As it’s now the second week of January a lot of people will be starting a new fitness regime (if you haven't already!). Unless you have experience in training, you have hired a personal trainer or you have someone to give you advice the chances are you don't know where to start. Most commercial gyms will offer you an induction which shows you how to use the most basic bits of equipment in the gym.
Whilst this is useful to someone who has never stepped into a gym it doesn't help them to understand what they need to do in order to make continued progress in the gym. If I gave you bricks and cement I couldn't expect you to build a house if I haven't shown you how to do it. I’ve posted before about the importance of having a coach and in my opinion everyone should hire a coach at some point in their training career.

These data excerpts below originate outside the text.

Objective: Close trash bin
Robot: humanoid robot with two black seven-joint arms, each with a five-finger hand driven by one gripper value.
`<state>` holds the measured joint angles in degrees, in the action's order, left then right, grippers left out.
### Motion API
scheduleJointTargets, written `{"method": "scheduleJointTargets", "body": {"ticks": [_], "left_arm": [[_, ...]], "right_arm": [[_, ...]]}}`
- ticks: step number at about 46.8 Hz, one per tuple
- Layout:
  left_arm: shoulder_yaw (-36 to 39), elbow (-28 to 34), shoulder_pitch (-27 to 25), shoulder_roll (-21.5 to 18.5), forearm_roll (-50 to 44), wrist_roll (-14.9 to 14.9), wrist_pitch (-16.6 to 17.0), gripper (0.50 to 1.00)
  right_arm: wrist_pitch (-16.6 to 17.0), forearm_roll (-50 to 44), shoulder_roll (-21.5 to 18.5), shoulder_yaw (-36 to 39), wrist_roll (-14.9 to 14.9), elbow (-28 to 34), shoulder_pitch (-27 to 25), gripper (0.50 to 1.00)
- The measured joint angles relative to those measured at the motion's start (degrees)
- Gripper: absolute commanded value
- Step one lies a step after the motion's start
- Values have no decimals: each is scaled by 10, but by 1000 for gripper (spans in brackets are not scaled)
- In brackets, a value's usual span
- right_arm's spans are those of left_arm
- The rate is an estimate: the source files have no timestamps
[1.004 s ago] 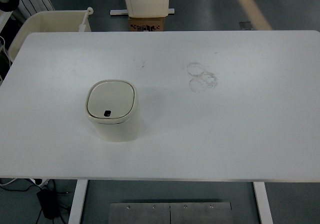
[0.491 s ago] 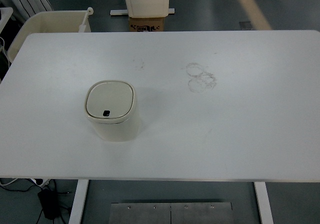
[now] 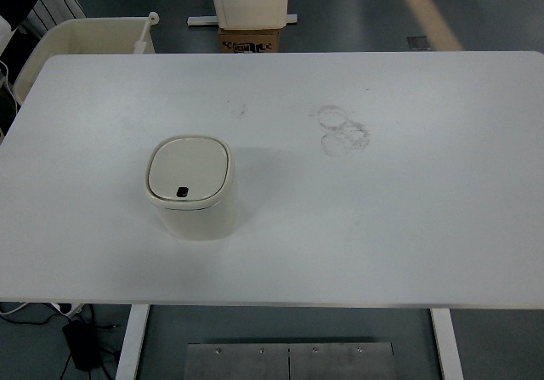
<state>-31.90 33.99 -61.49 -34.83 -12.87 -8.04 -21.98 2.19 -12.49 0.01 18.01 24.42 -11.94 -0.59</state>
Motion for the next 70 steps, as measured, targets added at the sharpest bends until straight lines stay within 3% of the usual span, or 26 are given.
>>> {"method": "scheduleJointTargets", "body": {"ticks": [17, 29, 70], "left_arm": [[-5, -13, 89, 0, -50, -7, 1, 1000], [-21, -47, 147, 28, -56, -14, 0, 1000], [-32, -62, 173, 37, -52, -14, -2, 1000]], "right_arm": [[0, 0, 0, 0, -1, 0, 0, 991], [0, 0, 0, 1, -1, 0, 0, 991], [-1, 0, 0, 1, -1, 0, -1, 991]]}}
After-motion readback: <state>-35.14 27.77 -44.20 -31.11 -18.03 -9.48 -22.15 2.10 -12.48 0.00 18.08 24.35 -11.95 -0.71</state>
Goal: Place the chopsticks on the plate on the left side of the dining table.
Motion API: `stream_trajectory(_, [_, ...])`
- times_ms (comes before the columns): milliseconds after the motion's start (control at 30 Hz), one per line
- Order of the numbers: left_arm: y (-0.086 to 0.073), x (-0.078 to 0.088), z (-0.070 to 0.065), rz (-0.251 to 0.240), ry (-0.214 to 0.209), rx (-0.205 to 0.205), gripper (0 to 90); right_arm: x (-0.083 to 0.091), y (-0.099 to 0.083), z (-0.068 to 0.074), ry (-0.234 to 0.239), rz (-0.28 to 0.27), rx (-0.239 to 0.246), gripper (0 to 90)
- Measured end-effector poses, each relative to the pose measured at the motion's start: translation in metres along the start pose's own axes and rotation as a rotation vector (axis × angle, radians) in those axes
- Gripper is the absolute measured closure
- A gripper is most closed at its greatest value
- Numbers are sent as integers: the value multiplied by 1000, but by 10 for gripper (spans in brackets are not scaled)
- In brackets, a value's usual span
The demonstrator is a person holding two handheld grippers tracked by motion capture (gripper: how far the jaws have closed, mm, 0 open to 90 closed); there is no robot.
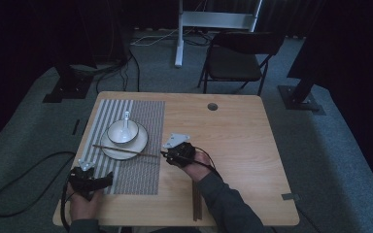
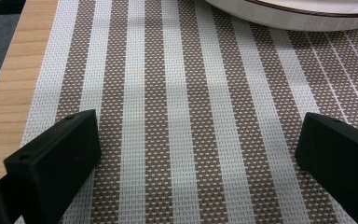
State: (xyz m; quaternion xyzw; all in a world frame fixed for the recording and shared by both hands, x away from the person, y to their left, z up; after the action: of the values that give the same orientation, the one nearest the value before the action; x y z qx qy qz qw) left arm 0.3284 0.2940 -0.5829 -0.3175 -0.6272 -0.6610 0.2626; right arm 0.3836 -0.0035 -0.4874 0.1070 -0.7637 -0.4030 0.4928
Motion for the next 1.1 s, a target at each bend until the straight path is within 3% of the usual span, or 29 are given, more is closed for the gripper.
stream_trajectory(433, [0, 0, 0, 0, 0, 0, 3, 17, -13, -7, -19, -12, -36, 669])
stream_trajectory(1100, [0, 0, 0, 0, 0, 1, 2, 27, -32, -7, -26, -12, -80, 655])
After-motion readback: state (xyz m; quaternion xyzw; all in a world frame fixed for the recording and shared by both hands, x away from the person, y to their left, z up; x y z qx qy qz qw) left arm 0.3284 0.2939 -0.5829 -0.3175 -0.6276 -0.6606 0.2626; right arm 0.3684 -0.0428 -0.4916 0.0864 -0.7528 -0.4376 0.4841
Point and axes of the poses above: each handheld gripper's, and its own axes: x roughly backward along the jaws, y roughly out of its top, z roughly to its left, the point moved 5 cm from there along -x, roughly forward along the jaws, and after that the axes turned 2 degrees about z, right-handed, at the moved point
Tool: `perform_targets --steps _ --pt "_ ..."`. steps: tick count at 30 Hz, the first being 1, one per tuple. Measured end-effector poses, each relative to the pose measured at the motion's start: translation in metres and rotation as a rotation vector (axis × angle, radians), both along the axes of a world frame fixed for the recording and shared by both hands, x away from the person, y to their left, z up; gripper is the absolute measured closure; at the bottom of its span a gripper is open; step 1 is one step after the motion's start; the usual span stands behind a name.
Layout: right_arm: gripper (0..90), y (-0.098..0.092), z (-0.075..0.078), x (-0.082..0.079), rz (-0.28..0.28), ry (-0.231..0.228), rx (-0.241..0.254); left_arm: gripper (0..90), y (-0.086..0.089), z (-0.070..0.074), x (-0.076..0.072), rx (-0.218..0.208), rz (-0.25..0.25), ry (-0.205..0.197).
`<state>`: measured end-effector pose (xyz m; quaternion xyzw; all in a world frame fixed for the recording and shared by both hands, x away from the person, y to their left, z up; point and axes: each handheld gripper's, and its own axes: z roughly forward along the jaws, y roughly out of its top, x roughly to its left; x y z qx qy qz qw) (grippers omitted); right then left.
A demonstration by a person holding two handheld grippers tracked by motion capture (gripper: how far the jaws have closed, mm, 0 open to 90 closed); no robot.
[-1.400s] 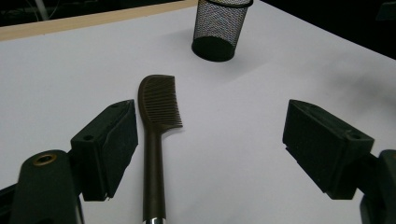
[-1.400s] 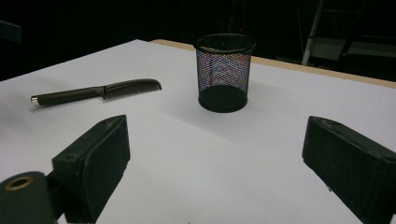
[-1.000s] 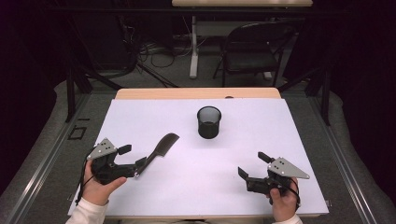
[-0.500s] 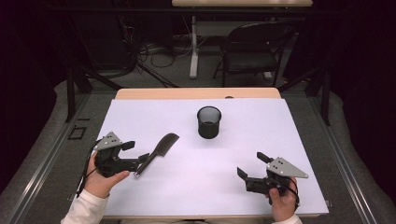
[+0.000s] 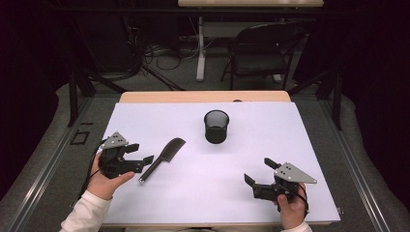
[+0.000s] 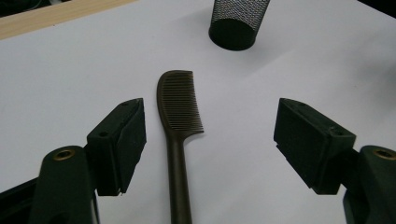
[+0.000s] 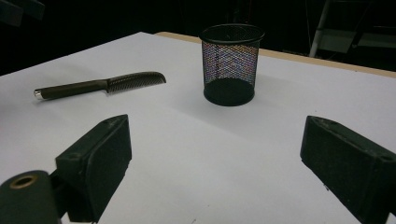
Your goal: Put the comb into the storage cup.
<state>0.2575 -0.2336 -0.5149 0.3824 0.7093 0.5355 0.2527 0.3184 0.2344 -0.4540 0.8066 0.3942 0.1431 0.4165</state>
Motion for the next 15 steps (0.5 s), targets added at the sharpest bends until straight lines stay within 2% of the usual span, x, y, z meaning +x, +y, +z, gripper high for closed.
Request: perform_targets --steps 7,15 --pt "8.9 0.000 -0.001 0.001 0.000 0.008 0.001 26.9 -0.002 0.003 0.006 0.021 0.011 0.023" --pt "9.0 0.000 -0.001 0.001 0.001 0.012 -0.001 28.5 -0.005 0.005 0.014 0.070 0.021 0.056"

However not everyone has the ability to do that right now, so I am going to give you three basic things to consider when trying to design your own simple gym programme.
Stick to machines
If you have no experience in using free weights the risk to injure yourself is increased. I would highly recommend getting someone who knows how to perform free weight exercises to show you how to do it before you try performing them. The machines in the gym are always fairly easy to use. Most of them will work in one direction and you should be able to feel the target muscles working. They will also have instructions on them.
Think about the areas of your body you want to improve
For example if your goal is to improve or “tone” your legs you should make sure one or 2 of the exercises you do incorporate the leg muscles. Look for machines such as the leg press, leg extension and leg curl and make sure you use them. This rule may not apply for every single area you want to improve but it’s a good place to start. This rule will definitely not apply to stomach exercises. Doing lots of crunches will not improve you abdominal definition if you have body fat to lose.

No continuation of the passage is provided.